Just wondering has anyone ever launched at the Anvil Draw ramp? Is it improved? Just looking at a map I didn't know they had one there. I usually launch and Lucerne and have talked to many people there who fish anvil but they usually launch from Lucerne so I'm thinking the ramp or road isn't good am I right?


----------



## Ton_Def (Dec 23, 2008)

Nothing most vehicles can't handle, the road is graded, but dusty and gets pretty beat up throughout the year. The ramp is improved and there are bathrooms close by but it is in Wyoming and therefore you would need the Wyoming Mussel tag.

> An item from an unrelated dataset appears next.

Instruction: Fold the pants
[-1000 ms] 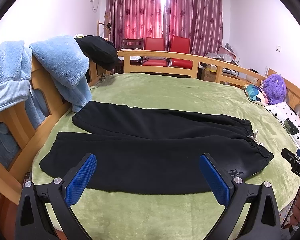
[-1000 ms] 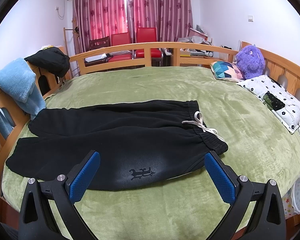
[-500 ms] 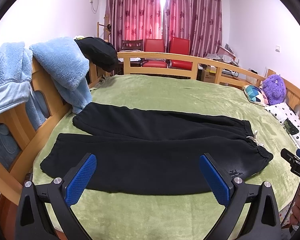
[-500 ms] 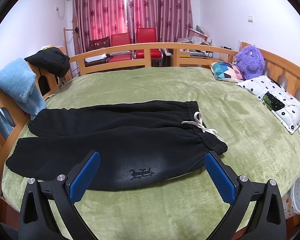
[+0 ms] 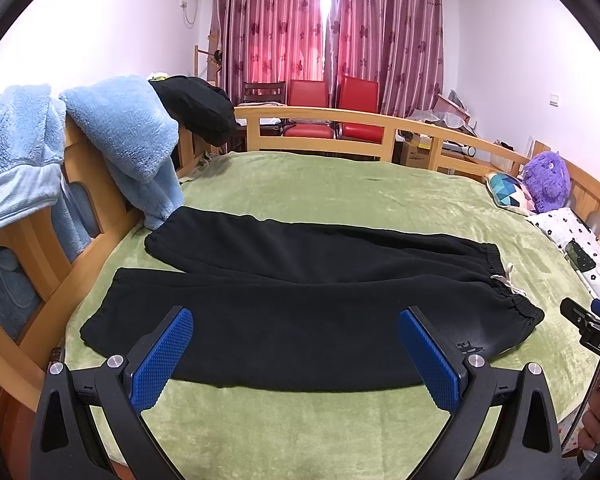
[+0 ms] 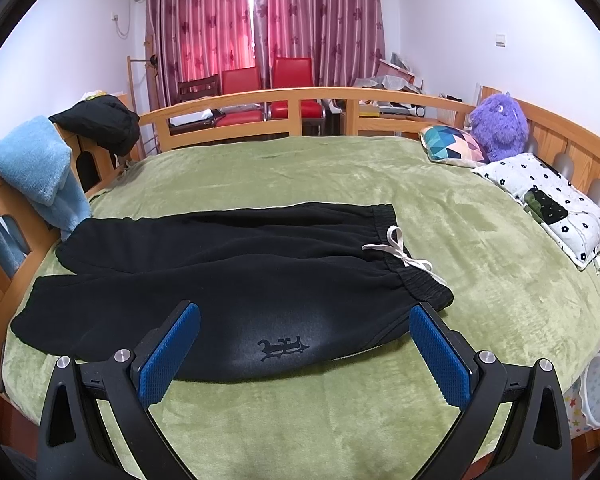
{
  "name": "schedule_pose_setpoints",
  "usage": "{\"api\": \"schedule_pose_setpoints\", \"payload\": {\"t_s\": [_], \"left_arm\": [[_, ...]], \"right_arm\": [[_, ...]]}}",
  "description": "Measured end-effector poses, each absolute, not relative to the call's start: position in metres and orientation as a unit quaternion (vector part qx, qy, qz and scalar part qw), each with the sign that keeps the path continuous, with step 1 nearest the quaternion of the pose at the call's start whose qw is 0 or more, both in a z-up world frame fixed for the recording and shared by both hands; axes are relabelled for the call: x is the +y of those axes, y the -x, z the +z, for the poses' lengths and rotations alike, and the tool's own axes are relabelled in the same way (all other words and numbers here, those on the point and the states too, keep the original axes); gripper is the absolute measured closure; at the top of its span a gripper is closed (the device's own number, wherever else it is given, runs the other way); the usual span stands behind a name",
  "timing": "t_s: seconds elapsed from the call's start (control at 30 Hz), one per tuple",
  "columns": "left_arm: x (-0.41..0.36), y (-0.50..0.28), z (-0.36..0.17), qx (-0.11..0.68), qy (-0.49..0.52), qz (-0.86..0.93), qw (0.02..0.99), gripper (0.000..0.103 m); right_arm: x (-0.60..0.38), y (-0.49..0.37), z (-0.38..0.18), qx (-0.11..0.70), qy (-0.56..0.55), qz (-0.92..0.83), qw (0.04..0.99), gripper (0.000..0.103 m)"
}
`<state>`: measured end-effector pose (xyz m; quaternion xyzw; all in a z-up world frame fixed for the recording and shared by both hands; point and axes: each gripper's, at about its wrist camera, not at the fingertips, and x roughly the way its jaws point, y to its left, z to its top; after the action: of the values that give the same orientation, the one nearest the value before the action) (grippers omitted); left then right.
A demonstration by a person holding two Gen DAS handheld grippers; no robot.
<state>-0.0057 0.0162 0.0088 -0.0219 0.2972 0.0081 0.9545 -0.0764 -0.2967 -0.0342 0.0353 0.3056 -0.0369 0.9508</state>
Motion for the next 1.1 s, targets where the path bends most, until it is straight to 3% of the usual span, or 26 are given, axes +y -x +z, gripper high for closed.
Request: {"api": "schedule_pose_setpoints", "payload": {"t_s": [0.43,0.7,1.1], "left_arm": [[0.020,0.001,-0.016,0.306,0.046,-0.009,0.951,0.000],[0.043,-0.008,-0.077,0.340,0.006,0.024,0.940,0.000],[0.137,-0.044,-0.192,0.404,0.132,0.061,0.903,0.000]], "right_arm": [[-0.314,0.085,-0.049,0.295,-0.009,-0.039,0.955,0.001],[-0.334,0.069,-0.095,0.291,0.024,-0.052,0.955,0.006],[-0.413,0.012,-0.190,0.364,-0.187,-0.037,0.912,0.013]]}}
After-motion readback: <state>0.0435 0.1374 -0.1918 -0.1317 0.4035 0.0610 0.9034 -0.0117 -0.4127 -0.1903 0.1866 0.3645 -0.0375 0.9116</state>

They keep an officer on site most of the time just to check.


----------



## Dodger (Oct 20, 2009)

I've stopped at Anvil for some of the ladies while we are out fishing. It's a smaller ramp and there isn't much dock to tie up to. It's just one of those steel mesh walking platforms. Holmes Crossing has the same kind of setup. They are like the ones at Sheep Creek but Sheep Creek has two of them instead of just the one. They are not floating docks. 

The ramp and the road is just fine at Holmes Crossing. I would suspect that Anvil isn't any different. Very usable.


----------



## wyogoob (Sep 7, 2007)

I'll add a little more to what Ton Def and Dodger said:

The road to Anvil Draw is fine, a little dusty. There's ample parking and restrooms. The T-shaped loading platform is small but adequate. When the lake is high it can be tough to load-up on a windy day. 

I kept my boat in dry dock at Lucerne every year for over 10 years, but I grew weary with the circus on the Lucerne ramp, especially on Sundays when I was coming off the lake. So I started taking my boat out of the storage lot and driving up to Anvil to launch. In addition, if it was really windy I had a tough ride to a good boat camping and/or fishing spot from Lucerne. Not so with Anvil, it was close to many coves that were out of the wind and had decent fishing.

If the Anvil Draw boat ramp is busy you can launch on the "point" southeast of the ramp, in the gravel. It ain't bad, all there was for a long time. Just drive over to where all the motor homes and big 5th-wheel campers are parked....all summer....and fall.


----------